Opinião

“Na natureza, não há velhice nem decrepitude”

7 jul 2023 11:30

Gostei que estes dois autores me explicassem o porquê de na natureza só haver plenitude e morte e de nela não haver lugar para a velhice e para a decrepitude

Quando se lhe acrescenta o amor (digo eu) “na natureza, não há velhice nem decrepitude, só há plenitude ou morte”.

Fui uns dias de férias. Sim, fui de férias porque a minha vida não findou por já não ter um patrão e ser considerada uma idosa. Nestas alturas preparo um dos enormes prazeres que as férias me proporcionam: o de poder ler sem interrupções os livros que escolhi levar comigo! Prazer este que começo a sentir logo quando me ponho, hedonisticamente, “à pesca” do que quero ler.

Desta vez, na insubstituível Arquivo, “pesquei” de Juan Millas e de Arsuaga” A Morte contada por um Sapiens a um Neandertal”. Não sei, mas penso que esta minha escolha está relacionada com o facto de andar a sentir a necessidade de atribuir para a condição que me impõem de idosa um sentido ligado à vida e não à decrepitude. E acertei! Gostei que estes dois autores me explicassem o porquê de na natureza só haver plenitude e morte e de nela não haver lugar para a velhice e para a decrepitude.

Dizem-me eles que na natureza nenhum animal envelhece porque antes que tal aconteça ele morre. Contam-me também que o conceito de envelhecimento surge quando nos humanos e nos seus animais domésticos a vida lhes começou a ser prolongada “artificialmente”.

Em suma, cheguei satisfeita à conclusão de que também os humanos enquanto, com mais ou menos drogas e remendos, se mantiverem funcionais estarão na natureza apenas classificados como vivos!

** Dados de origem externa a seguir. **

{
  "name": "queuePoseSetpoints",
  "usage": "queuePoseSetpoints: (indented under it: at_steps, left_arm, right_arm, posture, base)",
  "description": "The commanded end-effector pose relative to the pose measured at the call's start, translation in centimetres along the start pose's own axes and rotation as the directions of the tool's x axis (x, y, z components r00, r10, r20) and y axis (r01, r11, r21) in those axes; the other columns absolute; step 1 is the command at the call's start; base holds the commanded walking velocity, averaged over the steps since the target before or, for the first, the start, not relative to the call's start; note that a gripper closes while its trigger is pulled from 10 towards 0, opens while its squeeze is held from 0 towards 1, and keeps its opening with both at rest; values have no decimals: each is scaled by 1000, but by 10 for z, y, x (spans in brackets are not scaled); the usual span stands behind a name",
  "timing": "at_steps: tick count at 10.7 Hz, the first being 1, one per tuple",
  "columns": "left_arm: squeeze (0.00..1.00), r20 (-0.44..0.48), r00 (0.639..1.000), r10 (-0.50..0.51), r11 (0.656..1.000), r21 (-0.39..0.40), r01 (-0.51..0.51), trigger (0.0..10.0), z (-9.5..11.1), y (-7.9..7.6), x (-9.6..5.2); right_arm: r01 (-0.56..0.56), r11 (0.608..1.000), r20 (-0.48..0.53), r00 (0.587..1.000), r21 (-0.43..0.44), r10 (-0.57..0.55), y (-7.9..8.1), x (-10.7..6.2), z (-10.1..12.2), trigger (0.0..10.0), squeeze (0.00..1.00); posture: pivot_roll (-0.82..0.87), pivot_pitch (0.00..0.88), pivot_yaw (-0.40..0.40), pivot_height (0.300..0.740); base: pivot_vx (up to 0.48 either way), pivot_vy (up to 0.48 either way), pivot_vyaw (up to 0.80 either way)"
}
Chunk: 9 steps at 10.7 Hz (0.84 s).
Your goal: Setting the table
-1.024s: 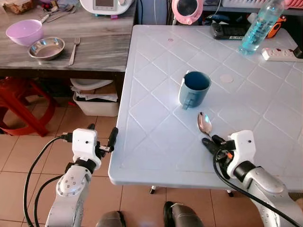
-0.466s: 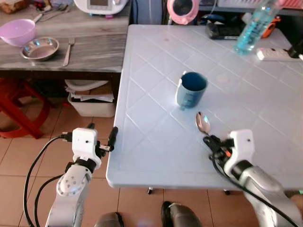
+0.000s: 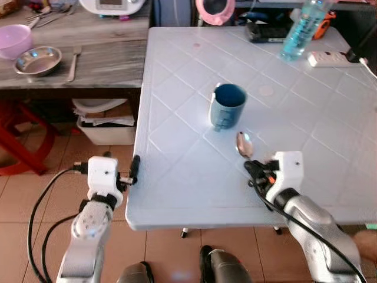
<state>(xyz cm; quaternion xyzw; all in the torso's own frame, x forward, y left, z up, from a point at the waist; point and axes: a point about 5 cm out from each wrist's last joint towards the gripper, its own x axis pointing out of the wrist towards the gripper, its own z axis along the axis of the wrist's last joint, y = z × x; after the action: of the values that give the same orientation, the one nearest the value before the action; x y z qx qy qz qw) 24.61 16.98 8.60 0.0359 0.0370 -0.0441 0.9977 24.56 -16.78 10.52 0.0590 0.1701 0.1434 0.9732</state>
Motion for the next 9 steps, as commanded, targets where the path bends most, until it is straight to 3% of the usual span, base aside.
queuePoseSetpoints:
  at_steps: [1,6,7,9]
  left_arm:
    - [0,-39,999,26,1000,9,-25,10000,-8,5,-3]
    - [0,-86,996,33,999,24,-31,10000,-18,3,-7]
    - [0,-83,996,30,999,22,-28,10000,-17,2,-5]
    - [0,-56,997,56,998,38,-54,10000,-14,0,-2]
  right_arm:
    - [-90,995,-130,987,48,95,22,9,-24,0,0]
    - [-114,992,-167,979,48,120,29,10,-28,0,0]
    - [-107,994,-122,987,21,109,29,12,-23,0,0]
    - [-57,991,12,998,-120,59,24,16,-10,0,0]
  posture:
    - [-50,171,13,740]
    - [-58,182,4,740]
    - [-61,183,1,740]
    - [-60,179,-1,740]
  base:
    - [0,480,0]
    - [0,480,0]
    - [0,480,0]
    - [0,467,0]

E foi sentindo-me viva que tive oportunidade de em Santa Luzia de Tavira, no “Alcatruz”, me deliciar com o melhor arroz de ameijoas que alguma vez comi e que na aldeia alentejana de Santa Susana, no “Coelho”, com uma sopa de cação, o mesmo me tivesse acontecido.

Curiosamente, foi também por causa desta caraterística de na natureza só existir plenitude ou morte que não fiquei tão triste ao ver as dezenas de trabalhadores imigrantes, vindos de longínquos continentes, sentados à noite num qualquer banco de jardim colados aos telemóveis com que se sentem a abraçar as suas famílias.

Eles estão vivos e mostram, ao insistirem em permanecer aqui, apesar de tantas vezes maltratados, que estão bem apetrechados para continuar. Porém, ao ver alguns com semblantes tão tristes em corpos tão desamparados, pus-me a pensar que também eles, tal como eu, não precisam de rótulos.

Precisarão, isso sim, de que do lado de fora alguém lhes faça chegar, não as minhas drogas e remendos, mas o amor indispensável à dignidade a que têm direito!

Millás e Arsuaga dizem-me que “na natureza, não há velhice nem decrepitude, só há plenitude ou morte” pois será, mas para mim que nasci pessoa, nessa mesma natureza, tal só será verdadeiro se o amor saído dos nossos corações, nessa natureza sem alma, se impregnar!